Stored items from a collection
------------

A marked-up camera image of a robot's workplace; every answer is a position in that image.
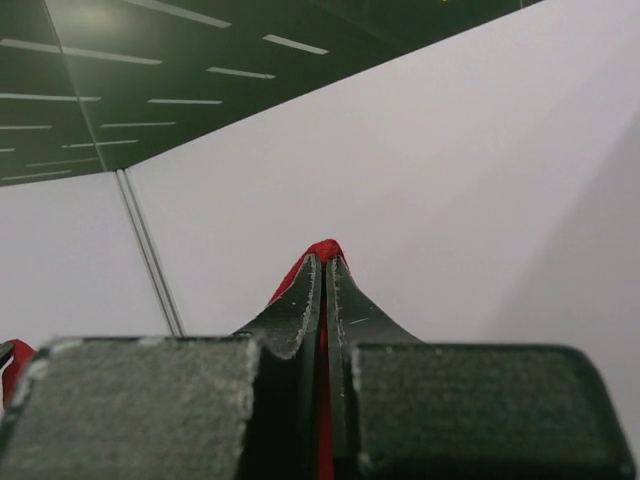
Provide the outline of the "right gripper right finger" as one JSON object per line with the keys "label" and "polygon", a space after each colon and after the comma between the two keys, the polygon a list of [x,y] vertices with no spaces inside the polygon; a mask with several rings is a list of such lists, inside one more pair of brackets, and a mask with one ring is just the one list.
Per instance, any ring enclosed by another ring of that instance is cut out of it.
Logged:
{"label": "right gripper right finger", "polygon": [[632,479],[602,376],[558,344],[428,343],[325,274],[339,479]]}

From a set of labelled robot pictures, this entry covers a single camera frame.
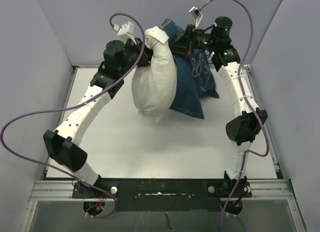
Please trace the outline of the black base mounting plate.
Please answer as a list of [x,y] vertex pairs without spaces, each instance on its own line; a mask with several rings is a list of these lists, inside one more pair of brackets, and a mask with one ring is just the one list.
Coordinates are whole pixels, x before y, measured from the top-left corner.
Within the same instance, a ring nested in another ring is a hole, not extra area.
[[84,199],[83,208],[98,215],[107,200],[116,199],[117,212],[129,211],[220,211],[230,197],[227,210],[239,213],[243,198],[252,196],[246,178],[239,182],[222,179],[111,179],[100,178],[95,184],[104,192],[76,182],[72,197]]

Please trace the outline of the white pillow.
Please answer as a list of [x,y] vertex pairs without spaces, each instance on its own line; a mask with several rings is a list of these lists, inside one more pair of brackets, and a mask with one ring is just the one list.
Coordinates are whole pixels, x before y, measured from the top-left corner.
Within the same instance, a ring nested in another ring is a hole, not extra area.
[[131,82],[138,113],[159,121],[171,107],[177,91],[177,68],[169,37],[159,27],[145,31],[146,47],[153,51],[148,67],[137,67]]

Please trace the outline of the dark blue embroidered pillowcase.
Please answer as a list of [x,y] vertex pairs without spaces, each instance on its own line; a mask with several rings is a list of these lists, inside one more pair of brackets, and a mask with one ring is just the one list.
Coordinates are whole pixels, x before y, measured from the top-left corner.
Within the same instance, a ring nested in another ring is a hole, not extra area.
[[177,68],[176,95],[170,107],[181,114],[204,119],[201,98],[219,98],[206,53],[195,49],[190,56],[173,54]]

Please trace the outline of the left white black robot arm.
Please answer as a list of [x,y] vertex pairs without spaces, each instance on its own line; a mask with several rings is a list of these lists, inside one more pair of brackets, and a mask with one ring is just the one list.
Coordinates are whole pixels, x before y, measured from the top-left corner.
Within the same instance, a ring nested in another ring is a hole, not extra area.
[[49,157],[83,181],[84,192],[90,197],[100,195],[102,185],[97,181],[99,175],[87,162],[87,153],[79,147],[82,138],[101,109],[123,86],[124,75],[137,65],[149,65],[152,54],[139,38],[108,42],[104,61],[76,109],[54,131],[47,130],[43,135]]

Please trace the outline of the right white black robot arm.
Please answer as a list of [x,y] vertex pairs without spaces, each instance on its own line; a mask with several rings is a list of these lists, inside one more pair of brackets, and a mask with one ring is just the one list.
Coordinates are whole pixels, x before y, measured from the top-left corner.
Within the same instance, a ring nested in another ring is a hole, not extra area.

------------

* Exercise directions: Leave the images aside and transcribe all entries exactly.

* Finished exercise:
A marked-up camera image of a robot's workplace; every answer is a position in that image.
Provide the outline of the "right gripper right finger" as one JSON object per line with the keys "label" and "polygon", a space after each colon and after the comma between the two keys, the polygon a list of [x,y] vertices with no spaces inside the polygon; a mask with several rings is a list of such lists, inside one more pair of brackets, and a mask with one ring is just the one list.
Per instance, any ring enclosed by another ring of that instance is cut out of it.
Logged:
{"label": "right gripper right finger", "polygon": [[632,479],[602,376],[558,344],[428,343],[325,274],[339,479]]}

From a set of labelled robot pictures, this entry covers a single camera frame.
Please trace the outline of the black base mounting plate.
Please answer as a list of [x,y] vertex pairs without spaces, each instance on its own line; a mask with several rings is a list of these lists, inside one more pair of brackets, and a mask with one ring is just the one list.
Coordinates are whole pixels, x before y, measured from the top-left corner.
Within the same instance, a ring nested in another ring is a hole, not extra area.
[[84,199],[83,208],[98,215],[107,200],[116,199],[117,212],[129,211],[220,211],[230,197],[227,210],[239,213],[243,198],[252,196],[246,178],[239,182],[222,179],[111,179],[100,178],[95,184],[104,192],[76,182],[72,197]]

Please trace the outline of the white pillow.
Please answer as a list of [x,y] vertex pairs without spaces, each instance on its own line; a mask with several rings is a list of these lists, inside one more pair of brackets, and a mask with one ring is just the one list.
Coordinates are whole pixels, x before y, measured from the top-left corner.
Within the same instance, a ring nested in another ring is a hole, not extra area.
[[131,82],[138,113],[159,121],[171,107],[177,91],[177,68],[169,37],[159,27],[145,31],[146,47],[153,51],[148,67],[137,67]]

Please trace the outline of the dark blue embroidered pillowcase.
Please answer as a list of [x,y] vertex pairs without spaces, each instance on its own line; a mask with several rings is a list of these lists, inside one more pair of brackets, and a mask with one ring is just the one list.
Coordinates are whole pixels, x before y, measured from the top-left corner.
Within the same instance, a ring nested in another ring is a hole, not extra area.
[[177,68],[176,95],[170,107],[181,114],[204,119],[201,98],[219,98],[206,53],[195,49],[190,56],[173,54]]

Please trace the outline of the left white black robot arm.
Please answer as a list of [x,y] vertex pairs without spaces, each instance on its own line; a mask with several rings is a list of these lists, inside one more pair of brackets, and a mask with one ring is just the one list.
Coordinates are whole pixels, x before y, measured from the top-left corner.
Within the same instance, a ring nested in another ring is a hole, not extra area.
[[49,157],[83,181],[84,192],[90,197],[100,195],[102,185],[97,181],[99,175],[87,162],[87,153],[79,147],[82,138],[101,109],[123,86],[124,75],[137,65],[149,65],[152,54],[139,38],[108,42],[104,61],[76,109],[54,131],[47,130],[43,135]]

Please trace the outline of the right white black robot arm.
Please answer as a list of [x,y] vertex pairs without spaces, each instance on its own line; a mask with several rings is a list of these lists, inside one more pair of brackets, and a mask with one ring is just the one list.
Coordinates are whole pixels, x before y, measured from the top-left corner.
Within the same instance, a ring nested in another ring is a hole, not extra area.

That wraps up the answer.